Saya sendiri saat mengobrol dengan teman kampus yang notabene bukan asli Cirebon menghindari penggunaan kita-ira. Selain tidak sekufu, kalau dalam Bahasa Arab, saya pribadi merasa kurang tepat kalau menggunakan kita-ira sedangkan teman saya biasanya menggunakan aku-kamu, saya-kamu, bahkan menggunakan kata ganti dengan sebut nama. Saya berusaha menyesuaikan lawan bicara dalam penggunaan kata ganti. Dan bahkan saat mendengar teman Sundanese pakai kita-ira dengan logat sundanya, agaknya kurang enak didengar. Kamu bisa menggunakan lo-gue saat di Jakarta misalnya, menyesuaikan lingkungan dan kebiasaan orang sekitar. Kalau orang Jakarta baper di aku-kamuin orang Jogja, orang Cirebon juga cringe di lo-guein sesama orang Cirebon. Maaf ya, guys, tapi ini jujur.

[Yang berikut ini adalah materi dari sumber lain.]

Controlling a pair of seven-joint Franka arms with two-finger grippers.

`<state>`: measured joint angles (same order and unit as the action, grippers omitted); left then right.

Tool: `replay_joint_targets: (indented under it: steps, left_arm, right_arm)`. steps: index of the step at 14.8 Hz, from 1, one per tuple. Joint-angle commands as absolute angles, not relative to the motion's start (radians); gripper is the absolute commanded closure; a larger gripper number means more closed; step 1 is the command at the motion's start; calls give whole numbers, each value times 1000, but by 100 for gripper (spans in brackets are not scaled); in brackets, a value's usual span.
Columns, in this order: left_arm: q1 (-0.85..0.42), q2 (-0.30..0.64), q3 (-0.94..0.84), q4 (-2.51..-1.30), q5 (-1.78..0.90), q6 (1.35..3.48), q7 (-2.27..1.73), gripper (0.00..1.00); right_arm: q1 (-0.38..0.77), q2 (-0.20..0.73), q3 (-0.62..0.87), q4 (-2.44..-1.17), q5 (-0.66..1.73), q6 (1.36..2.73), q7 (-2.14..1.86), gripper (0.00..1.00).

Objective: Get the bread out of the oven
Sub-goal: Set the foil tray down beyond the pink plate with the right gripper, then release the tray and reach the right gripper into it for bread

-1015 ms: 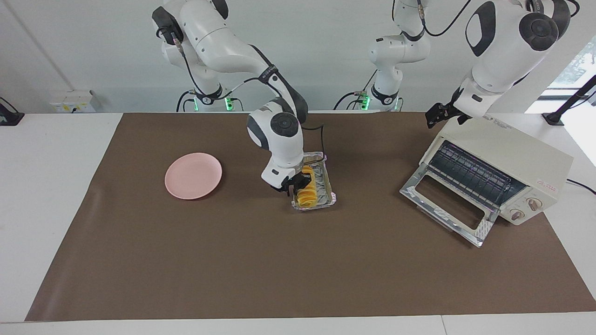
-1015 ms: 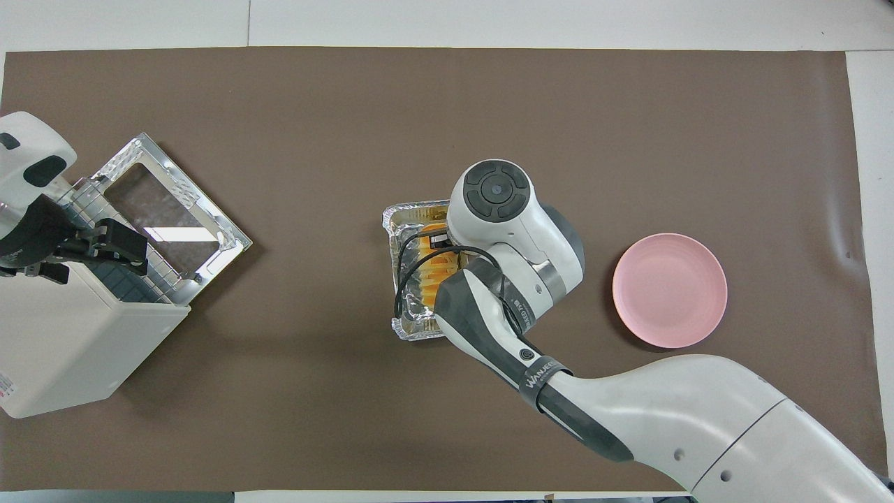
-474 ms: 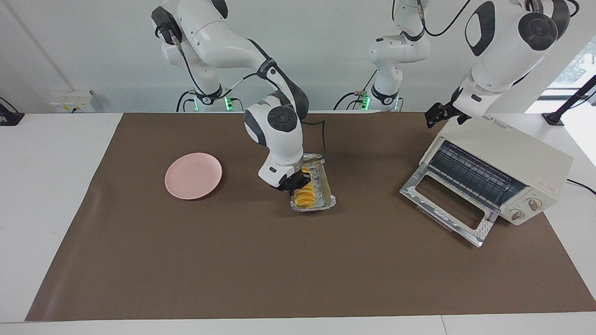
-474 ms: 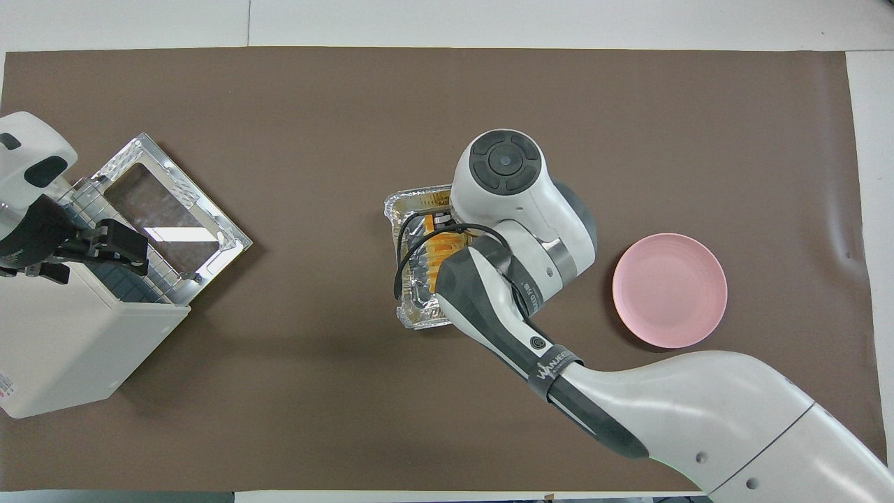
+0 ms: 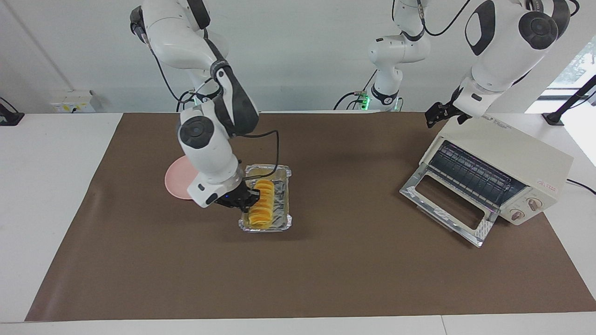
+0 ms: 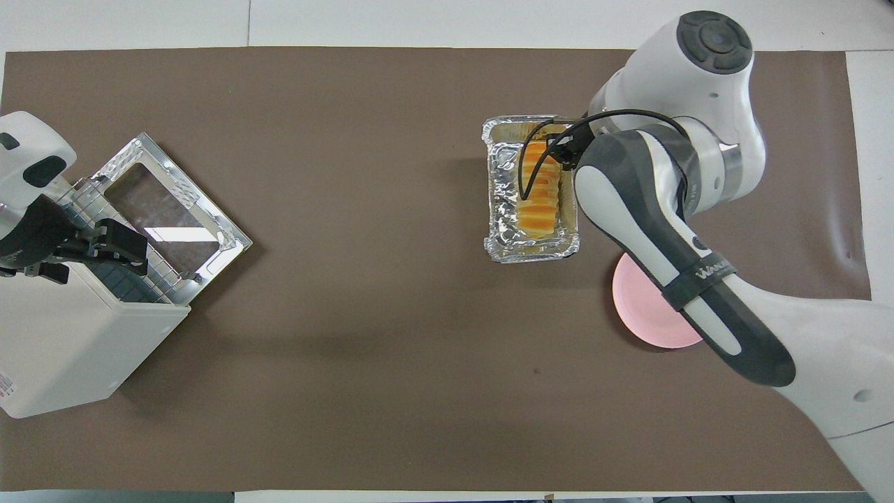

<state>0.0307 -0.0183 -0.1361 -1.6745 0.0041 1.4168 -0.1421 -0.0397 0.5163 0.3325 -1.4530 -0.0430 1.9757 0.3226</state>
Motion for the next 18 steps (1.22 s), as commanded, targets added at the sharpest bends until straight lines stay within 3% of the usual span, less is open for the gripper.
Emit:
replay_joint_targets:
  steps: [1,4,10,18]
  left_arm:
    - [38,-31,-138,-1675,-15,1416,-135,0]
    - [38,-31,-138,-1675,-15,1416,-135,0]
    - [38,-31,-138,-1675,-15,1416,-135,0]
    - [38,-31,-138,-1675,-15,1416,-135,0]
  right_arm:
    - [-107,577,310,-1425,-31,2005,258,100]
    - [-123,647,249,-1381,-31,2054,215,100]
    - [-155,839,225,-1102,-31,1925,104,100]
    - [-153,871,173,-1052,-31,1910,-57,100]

Penggunaan lo-gue di Cirebon saat mengobrol dengan orang Cirebon memang tidak salah, tapi “membedakan diri” di antara mayoritas masyarakat tidak membuat kamu menjadi keren, guys. Apa salahnya dengan kita-ira? Itu identitas sebagai orang Cirebon. Orang daerah lain bahkan nggak ngerti apa itu “Ira”. Wong kita-ira Bahasa resmi daerah Cirebon jeh, bukan Bahasa kampung yang perlu kamu hindari saat mengobrol di daerahmu sendiri.